What is expected:
Begin the copy at the line containing "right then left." and end it at the final line of the material below, reproducing each line exactly, without images.

Information shown:
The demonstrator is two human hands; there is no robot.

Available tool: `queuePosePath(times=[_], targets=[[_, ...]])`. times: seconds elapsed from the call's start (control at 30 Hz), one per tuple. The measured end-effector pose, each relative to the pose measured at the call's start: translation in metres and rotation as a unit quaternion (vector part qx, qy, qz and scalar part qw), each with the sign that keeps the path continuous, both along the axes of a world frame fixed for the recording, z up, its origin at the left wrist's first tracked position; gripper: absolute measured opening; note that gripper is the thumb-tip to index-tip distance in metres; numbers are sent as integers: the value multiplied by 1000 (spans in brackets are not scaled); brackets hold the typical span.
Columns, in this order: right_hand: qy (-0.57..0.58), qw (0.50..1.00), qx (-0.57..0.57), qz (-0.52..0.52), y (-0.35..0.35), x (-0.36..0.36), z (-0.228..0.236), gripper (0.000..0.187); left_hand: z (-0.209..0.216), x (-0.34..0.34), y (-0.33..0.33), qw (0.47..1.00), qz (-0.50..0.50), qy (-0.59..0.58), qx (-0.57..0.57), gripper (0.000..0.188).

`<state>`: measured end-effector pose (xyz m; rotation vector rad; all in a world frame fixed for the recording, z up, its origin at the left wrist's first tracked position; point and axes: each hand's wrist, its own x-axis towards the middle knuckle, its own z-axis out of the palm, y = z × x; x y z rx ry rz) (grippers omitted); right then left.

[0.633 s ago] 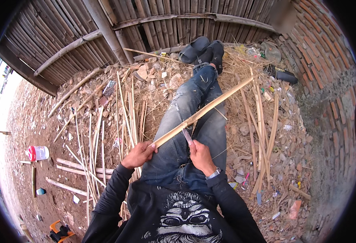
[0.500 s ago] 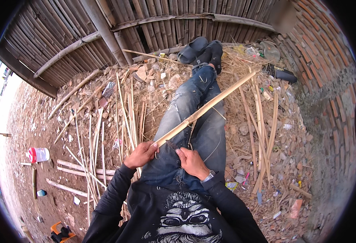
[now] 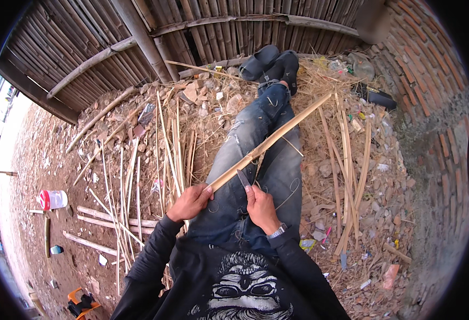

Task answer:
`<state>`: measured end-effector pose (xyz m; rotation vector rad; all in a world frame fixed for the recording, z up, its origin at the left wrist's first tracked position; point and axes: each hand's wrist, its own x-axis towards the middle knuckle, its own z-axis out of the palm, y = z × x; x y z rx ry rz) (grippers omitted); right then left.

[0.633 s ago] 
[0.500 s ago] 
[now] 

The exercise is fully answered.